### WHAT YOU HAVE TO DO
Return only those lines of the listing that hold the word "with".

= Beginning of Section =

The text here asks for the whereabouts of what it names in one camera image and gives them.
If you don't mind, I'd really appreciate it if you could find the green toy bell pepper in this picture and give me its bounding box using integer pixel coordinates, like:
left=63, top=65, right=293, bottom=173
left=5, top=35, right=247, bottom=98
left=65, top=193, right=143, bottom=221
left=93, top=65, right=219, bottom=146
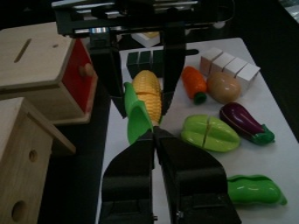
left=181, top=114, right=242, bottom=153

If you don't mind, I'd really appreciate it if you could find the brown toy potato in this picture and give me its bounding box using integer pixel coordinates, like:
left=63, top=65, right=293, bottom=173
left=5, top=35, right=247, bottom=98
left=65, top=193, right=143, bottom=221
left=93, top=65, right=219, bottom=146
left=206, top=71, right=243, bottom=105

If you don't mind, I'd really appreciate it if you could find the wooden box with red face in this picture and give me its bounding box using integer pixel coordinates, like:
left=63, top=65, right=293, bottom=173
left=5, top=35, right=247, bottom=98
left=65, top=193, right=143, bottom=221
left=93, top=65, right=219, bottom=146
left=0, top=21, right=99, bottom=126

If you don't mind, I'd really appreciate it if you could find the white and yellow toy block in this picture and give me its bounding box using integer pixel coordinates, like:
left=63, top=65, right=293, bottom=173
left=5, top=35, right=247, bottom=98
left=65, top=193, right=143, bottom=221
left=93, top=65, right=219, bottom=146
left=131, top=31, right=163, bottom=49

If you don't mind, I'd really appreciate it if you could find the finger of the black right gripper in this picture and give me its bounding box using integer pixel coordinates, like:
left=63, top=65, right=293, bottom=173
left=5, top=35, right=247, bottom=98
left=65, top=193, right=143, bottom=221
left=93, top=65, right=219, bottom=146
left=159, top=21, right=189, bottom=116
left=89, top=27, right=129, bottom=119

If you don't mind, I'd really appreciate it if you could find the yellow toy corn cob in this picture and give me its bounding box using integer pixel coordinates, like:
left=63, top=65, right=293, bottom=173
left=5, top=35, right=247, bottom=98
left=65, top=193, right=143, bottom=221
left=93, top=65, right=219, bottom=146
left=131, top=69, right=165, bottom=127

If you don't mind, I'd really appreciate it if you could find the dark green toy block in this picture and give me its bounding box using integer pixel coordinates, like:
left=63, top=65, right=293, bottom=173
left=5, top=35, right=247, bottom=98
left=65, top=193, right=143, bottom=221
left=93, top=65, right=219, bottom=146
left=126, top=49, right=165, bottom=79

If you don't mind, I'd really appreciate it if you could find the wooden box with round holes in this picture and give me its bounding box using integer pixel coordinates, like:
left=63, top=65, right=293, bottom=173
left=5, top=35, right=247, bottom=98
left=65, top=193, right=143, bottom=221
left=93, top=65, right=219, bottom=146
left=0, top=96, right=78, bottom=224

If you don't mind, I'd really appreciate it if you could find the purple toy eggplant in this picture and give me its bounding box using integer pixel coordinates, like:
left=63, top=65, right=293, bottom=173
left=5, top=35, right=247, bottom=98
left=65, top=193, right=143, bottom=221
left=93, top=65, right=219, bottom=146
left=219, top=101, right=277, bottom=146

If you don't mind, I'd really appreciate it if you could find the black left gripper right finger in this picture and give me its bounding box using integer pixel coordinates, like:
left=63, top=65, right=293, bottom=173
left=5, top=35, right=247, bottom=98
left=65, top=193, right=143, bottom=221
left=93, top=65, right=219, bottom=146
left=154, top=125, right=243, bottom=224

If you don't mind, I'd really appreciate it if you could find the white toy block slice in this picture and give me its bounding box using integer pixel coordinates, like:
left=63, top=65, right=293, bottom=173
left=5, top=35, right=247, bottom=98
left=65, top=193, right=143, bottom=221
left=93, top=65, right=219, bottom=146
left=235, top=62, right=262, bottom=96
left=222, top=57, right=249, bottom=80
left=210, top=52, right=237, bottom=76
left=201, top=47, right=225, bottom=77

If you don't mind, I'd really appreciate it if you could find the orange toy carrot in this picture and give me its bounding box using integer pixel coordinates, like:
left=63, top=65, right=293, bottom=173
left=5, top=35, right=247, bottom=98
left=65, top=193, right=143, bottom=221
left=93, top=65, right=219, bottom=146
left=182, top=66, right=210, bottom=105

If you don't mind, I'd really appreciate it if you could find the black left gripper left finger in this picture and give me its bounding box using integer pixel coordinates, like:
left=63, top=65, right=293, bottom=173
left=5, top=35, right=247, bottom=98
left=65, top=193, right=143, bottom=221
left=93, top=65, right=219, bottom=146
left=98, top=129, right=157, bottom=224

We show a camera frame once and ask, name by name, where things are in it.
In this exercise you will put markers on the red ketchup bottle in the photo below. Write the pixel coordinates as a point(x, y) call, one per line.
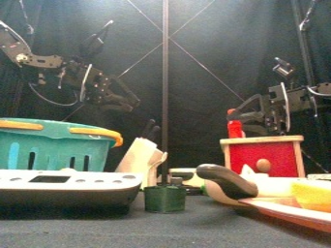
point(235, 129)

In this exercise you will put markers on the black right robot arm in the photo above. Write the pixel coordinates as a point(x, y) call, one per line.
point(306, 100)

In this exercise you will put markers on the red wooden drawer box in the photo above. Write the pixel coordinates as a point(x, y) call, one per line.
point(281, 151)

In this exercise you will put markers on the white knife block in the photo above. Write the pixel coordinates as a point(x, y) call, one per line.
point(141, 158)

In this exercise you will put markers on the flat grey white item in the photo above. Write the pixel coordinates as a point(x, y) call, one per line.
point(319, 177)

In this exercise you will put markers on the yellow orange toy fruit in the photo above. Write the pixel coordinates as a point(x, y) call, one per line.
point(314, 195)

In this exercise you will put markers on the wooden tray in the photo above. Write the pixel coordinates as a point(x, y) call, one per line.
point(293, 213)

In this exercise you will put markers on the white and black scale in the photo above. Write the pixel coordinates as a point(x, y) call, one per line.
point(64, 190)

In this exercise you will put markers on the dark green cup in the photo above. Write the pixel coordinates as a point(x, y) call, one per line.
point(165, 199)

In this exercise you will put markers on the thin black frame pole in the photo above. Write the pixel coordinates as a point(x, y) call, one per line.
point(165, 80)

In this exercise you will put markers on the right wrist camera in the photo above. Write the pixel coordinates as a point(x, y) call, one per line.
point(285, 68)

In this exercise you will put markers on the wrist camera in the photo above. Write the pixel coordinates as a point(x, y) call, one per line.
point(97, 40)
point(285, 68)

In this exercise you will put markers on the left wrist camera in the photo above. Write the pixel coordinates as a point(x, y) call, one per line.
point(97, 40)

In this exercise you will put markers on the thick black frame post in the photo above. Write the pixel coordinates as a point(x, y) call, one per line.
point(303, 48)

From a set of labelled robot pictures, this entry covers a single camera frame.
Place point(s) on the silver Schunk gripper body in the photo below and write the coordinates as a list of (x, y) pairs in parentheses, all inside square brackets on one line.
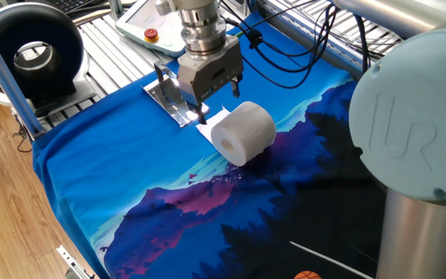
[(211, 69)]

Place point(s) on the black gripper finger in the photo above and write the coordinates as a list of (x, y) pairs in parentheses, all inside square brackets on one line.
[(202, 112), (237, 87)]

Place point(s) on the white toilet paper roll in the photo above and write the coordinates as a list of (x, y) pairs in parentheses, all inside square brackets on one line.
[(246, 131)]

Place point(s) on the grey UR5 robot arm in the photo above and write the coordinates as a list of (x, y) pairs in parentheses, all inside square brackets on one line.
[(409, 116)]

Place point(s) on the chrome toilet paper holder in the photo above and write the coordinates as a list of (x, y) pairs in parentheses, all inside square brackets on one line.
[(165, 97)]

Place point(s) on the white teach pendant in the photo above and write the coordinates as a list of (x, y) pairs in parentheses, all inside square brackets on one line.
[(145, 23)]

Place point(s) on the blue mountain print cloth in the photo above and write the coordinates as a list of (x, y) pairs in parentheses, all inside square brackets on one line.
[(110, 162)]

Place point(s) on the black keyboard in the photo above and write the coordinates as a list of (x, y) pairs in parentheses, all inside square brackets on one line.
[(68, 4)]

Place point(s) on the small orange basketball toy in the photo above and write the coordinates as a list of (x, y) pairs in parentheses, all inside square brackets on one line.
[(307, 276)]

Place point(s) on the silver frame post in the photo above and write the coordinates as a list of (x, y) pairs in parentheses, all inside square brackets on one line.
[(115, 9)]

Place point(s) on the blue aluminium frame post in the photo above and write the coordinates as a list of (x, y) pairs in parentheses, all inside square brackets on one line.
[(6, 77)]

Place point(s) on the silver metal bracket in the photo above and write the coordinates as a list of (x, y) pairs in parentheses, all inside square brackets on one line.
[(72, 263)]

= End of Section =

### FINISHED EXERCISE
If you don't mind, I'd really appreciate it if you could find the wooden box with red face in this picture and give me its bounding box using integer pixel coordinates, like:
If you don't mind, I'd really appreciate it if you could find the wooden box with round holes in this picture and give me its bounding box using integer pixel coordinates, like:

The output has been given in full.